Yesterday’s BBC Panorama programme, entitled Train Fares: Taken for a Ride, while not quite up to their usual incisive standard of surgical reporting, provided a wealth of information about commuter travails in England and the soaring costs to those captive customers around any of their major cities. Although they did not film north of the border, the story here is substantially the same—geography is irrelevant: this is one case where the Scots and English should make common cause.
The programme interviewed a refreshingly frank Network Rail Chief Executive and tried to portray the complexity of major upgrades to the system, such as modernising Reading station while still allowing the Great Western lines that pass through it to operate. The net conclusion seemed to be that Britain’s main transport problem is that Network Rail wastes 30% of the money it is given; this was based on railways on the continent run some 30% cheaper and provide a better service.
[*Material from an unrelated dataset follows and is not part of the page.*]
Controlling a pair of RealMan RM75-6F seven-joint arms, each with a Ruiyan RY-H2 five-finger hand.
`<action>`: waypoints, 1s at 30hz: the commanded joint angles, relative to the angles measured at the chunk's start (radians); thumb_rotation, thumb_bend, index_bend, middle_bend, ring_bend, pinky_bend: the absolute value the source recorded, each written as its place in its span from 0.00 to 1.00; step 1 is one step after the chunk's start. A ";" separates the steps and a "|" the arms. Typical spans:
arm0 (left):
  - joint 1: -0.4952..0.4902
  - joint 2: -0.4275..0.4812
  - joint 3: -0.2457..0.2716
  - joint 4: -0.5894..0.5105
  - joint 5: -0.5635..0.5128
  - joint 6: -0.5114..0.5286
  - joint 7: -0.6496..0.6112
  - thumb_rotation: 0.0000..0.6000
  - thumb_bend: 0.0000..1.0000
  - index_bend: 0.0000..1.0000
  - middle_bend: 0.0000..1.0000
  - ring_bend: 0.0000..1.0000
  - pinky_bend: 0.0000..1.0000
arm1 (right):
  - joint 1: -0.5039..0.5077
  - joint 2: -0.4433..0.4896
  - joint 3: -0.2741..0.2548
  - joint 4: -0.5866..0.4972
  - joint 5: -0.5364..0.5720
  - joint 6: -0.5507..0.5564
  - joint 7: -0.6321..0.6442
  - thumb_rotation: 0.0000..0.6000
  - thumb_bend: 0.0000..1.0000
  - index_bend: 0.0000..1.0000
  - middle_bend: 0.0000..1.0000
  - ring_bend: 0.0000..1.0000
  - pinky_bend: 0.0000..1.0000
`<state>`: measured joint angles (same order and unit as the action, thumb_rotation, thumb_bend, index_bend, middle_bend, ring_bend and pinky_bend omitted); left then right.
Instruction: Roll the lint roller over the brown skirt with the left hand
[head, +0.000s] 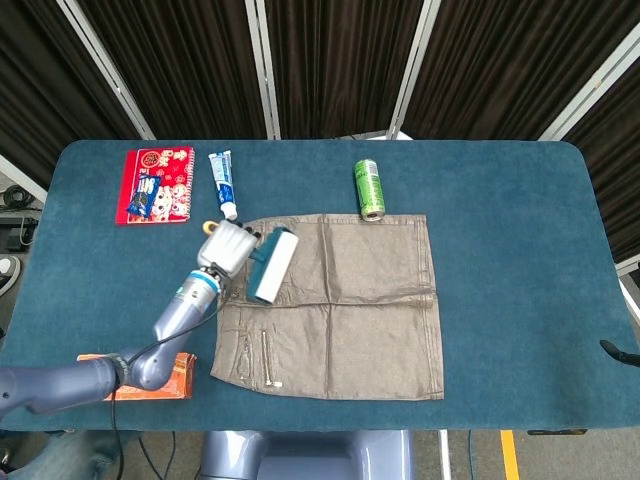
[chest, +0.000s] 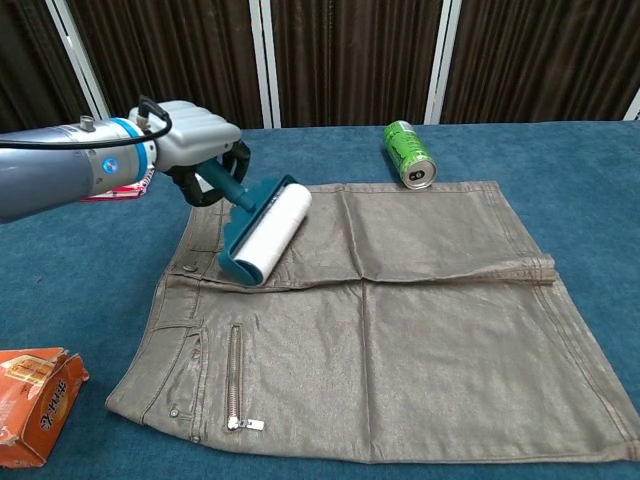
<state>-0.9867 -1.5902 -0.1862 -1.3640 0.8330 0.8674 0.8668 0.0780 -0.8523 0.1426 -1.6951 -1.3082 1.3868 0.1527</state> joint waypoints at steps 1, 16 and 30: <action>-0.024 -0.024 0.001 -0.004 -0.019 0.006 0.025 1.00 0.81 0.58 0.44 0.40 0.47 | -0.001 0.001 0.000 0.000 0.000 0.001 0.001 1.00 0.00 0.00 0.00 0.00 0.00; -0.156 -0.135 -0.010 -0.013 -0.122 0.045 0.155 1.00 0.81 0.59 0.44 0.40 0.47 | -0.005 0.005 0.003 0.003 0.002 0.004 0.016 1.00 0.00 0.00 0.00 0.00 0.00; -0.210 -0.173 0.009 -0.009 -0.188 0.074 0.210 1.00 0.81 0.59 0.44 0.40 0.47 | -0.010 0.006 0.002 0.005 0.001 0.008 0.019 1.00 0.00 0.00 0.00 0.00 0.00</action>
<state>-1.1972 -1.7646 -0.1790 -1.3727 0.6467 0.9398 1.0766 0.0683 -0.8461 0.1450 -1.6901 -1.3070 1.3946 0.1720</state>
Railways currently cost £11.4bn to run across Britain, with the state paying a £5.2bn subsidy to support the other £6.2bn revenue from passenger fares. Blame is often laid at the awkward privatisation system that the Tories invented in the 1980s where Train Operating companies lease trains from holding companies and then pay Network Rail to use their tracks. Blame gets shifted from one to another when services are disrupted: Network Rail has 300 staff engaged in explaining why such things are not their fault.
But even this Heath-Robinsonesque is not, in my opinion, the reason why our trains—despite a wheen of money being spent over 20 years and some undoubted improvements—fall short in the public’s view. It is because we don’t have a real transport system, nor has either government or those running all our trains and buses grasped that key fact.
Because people don’t usually want to travel from station to station. They really want to travel from home to work or to the supermarket or to Aunt Maisie’s with the kids. Britain is simply not set up for that. Whereas some urban areas—notably London with its Oyster system—do half-understand this, most places have their transport co-ordinated by bureaucrats in council transport departments who are more concerned with complying with bus deregulation and monopoly laws than seizing people by the lapels and driving them to make an integrated system. Even in London, little thought goes into bus vs tube vs train—they all effectively compete.
Making a system that works is not rocket science. Getting around in Amsterdam or Munich or even Majorca is stunningly easy because they link up. Munich may have the most sensible public transport on the planet. Radiating suburban trains (S-bahn) all flow through the city centre E-W and are augmented by underground (U-bahn) flowing N-S. Where there is neither, for heavy traffic street cars/trams feed into S/U-bahn stations and for lighter traffic buses. Transfers between are fast and waiting times short because it’s all planned to work together. Best of all you use the same ticket for everything.
As a result, European cities tend not to be blighted by the car to the extent that UK ones are. So many people find the public transport so easy and cheap that the major investment made is a fraction of what it would have taken to transport a similar number of people in and around the city in cars and at a fraction of damage to the infrastructure and quality of life. Neither Amsterdam nor Munich have motorways inside the city and so are not blighted as Glasgow is from the cathedral to Charing Cross. But both have multi-lane ring roads that make Edinburgh’s A720 look like a farm track.
Even in relatively simple transport patterns, such as we have in East Lothian, inefficiency and waste are the order of the day. We already have a y-shaped rail backbone in that ScotRail trains from North Berwick and Dunbar merge at Drem and run through four more stations into Waverley on an all-electric mini-network of modern class 380 trains. None of them go through to useful places like Edinburgh Park. And, because long-distance trains also serve Dunbar, ScotRail service there is patchy—there is no half-hourly service to Drem then hourly to the two termini. That would be too logical.
And then there are the buses. Most of our rural buses are First’s. They operate as if the trains did not exist because (they claim) they are not allowed to link with (First) ScotRail for fear of bringing in the Monopolies Commission. So the Route 124 from North Berwick parallels the railway all the way in to Waverley. But there are no buses to Leith or ERI or even QMU and the transfer to one is made worse because you must pay for each journey separately. And whoever sets First’s fares not only knows how to gouge but has some evil streak because they never charge £2 or £3 but it’s always £3.65 or some obscure figure that has seventeen people waiting in the rain while change is found. Even the Edinburgh-wide fare of £1.30 has a similar effect made worse by Lothian insisting on single-manning huge double-deckers so they are held at a stop while everyone pays.
If we were back in nineteen canteen when all journeys were short and direct, then our fragmented system might be fit for purpose. But we’re paying 21st century prices for this Victorian throwback that most foreign visitors find puzzling and customer unfriendly. What each city in Scotland needs is:
- a single transport authority co-ordinating all public transport services
- an integrated timetable of buses feeding train backbones
- an Oyster-type fare card system on all vehicles/station
It doesn’t look that difficult, does it? So, the sooner we get started unravelling this half-baked apology for a system that is costing us an arm and a leg and admit that our European neighbours are streets ahead of us, the better. That’s the only way we’ll get there from here.